Da era Isabelina até ao século XX, a sociedade e a economia rurais inglesas atribuíram

às casa de campo um peso cultural maior que em qualquer outro lugar e qualquer outra

época. Na Grã-Bretanha, o poder das classes privilegiadas provinha da terra, mesmo que
frequentemente tivesse que ser sustentado e reforçado por uma actividade urbana, em

particular em Londres, sede do governo e da corte. As residências e os parques dos

aristocratas, dos membros da pequena aristocracia, dos comerciantes e empresários, que

semeiam o campo, serviam habitualmente de residências principais. Os rendimentos dos

seus proprietários provinham geralmente de rendas referentes à exploração do seu

domínio. Frequentemente, os proprietários possuíam também uma residência em

Londres, que eles podiam ocupar “durante a estação” e durante as sessões do

parlamento (a ocupação de funções governativas pelos pares do reino foi estimulada

pelo direito exclusivo de ter assento na Câmara dos Lordes). Este estilo de vida é

descrito na literatura inglesa dos séc. XVIII e XIX, em particular nos romances, que

procuram descrever a vida e as relações sociais dos ocupantes das casas de campo.

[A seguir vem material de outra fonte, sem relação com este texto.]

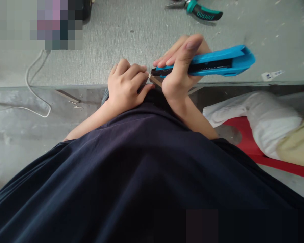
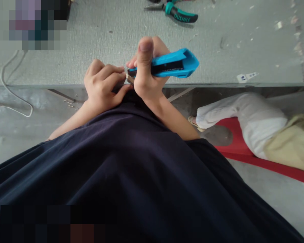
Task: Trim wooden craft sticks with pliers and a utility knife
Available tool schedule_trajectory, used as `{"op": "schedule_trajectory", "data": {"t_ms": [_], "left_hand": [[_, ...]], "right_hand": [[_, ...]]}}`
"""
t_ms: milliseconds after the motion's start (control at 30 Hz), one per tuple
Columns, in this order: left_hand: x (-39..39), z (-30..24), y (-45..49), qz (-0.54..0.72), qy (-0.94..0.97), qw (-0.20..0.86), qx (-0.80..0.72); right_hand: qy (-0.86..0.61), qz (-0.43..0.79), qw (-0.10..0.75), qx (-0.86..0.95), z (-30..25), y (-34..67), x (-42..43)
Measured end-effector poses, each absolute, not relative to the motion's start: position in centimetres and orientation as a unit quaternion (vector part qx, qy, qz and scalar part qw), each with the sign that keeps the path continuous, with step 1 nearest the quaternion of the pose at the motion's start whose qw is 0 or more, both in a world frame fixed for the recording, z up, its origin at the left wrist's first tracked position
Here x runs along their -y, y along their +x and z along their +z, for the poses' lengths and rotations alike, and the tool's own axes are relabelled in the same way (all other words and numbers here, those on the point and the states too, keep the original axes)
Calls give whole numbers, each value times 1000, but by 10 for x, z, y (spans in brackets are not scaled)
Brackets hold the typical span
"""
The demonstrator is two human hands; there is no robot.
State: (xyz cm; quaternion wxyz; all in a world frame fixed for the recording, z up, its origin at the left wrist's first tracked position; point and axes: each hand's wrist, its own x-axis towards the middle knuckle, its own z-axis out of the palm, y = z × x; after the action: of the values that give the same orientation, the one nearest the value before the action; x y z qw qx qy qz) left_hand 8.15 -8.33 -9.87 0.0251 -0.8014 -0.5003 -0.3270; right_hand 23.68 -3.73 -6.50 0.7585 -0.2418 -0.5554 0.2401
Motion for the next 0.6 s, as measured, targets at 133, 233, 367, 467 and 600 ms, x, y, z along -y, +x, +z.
{"op": "schedule_trajectory", "data": {"t_ms": [133, 233, 367, 467, 600], "left_hand": [[82, -101, 81, -332, -803, 20, 494], [81, -102, 80, -333, -803, 20, 493], [81, -103, 80, -335, -806, 35, 488], [81, -102, 80, -338, -806, 41, 484], [82, -101, 82, -344, -802, 40, 488]], "right_hand": [[-285, 278, 745, 536, -71, 238, 40], [-282, 296, 741, 533, -74, 240, 41], [-265, 260, 756, 539, -72, 241, 41], [-267, 224, 761, 547, -71, 241, 42], [-289, 224, 755, 544, -72, 244, 46]]}}
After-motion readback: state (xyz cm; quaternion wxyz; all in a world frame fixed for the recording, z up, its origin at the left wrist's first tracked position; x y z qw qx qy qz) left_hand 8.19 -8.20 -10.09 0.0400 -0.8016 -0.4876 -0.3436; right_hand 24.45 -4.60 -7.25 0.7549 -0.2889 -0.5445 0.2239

No Renascimento e da idade barroca, estas casas de campo não eram consideradas como

moradias porque as habitações representativas dos estilos dominantes, da era Isabelina

até ao reinado da rainha Ana (1702 – 1714), eram demasiado grandiosas para se

acomodarem às conotações rústicas implícitas neste termo. Mas no final da época

georgiana assistiu-se, sob a influência de intelectuais e de aristocratas liberais, a uma

mudança radical do gosto em direcção ao natural e da pureza clássica, que fez da

moradia mediterrânica um modelo redutor, tanto pela sua forma e as suas dimensões

como pelo seu carácter. Palladio e Inigo Jones – o qual introduziu na Inglaterra do início

do século XVII o puro classicismo de Palladio e de Scamozzi – foram olhados como

verdadeiros depositários da tradição clássica, e o vigoroso estilo barroco de arquitectos

como Wren, Vanbrug ou Hawksmoor não pode resistir ao maremoto palladiano.

A moradia Chiswick, na periferia de Londres, que Richard Boyle, terceiro conde de

Burlington, desenhou para seu próprio uso em 1725, pode ser considerado como um

arquétipo do palladianismo reencontrado.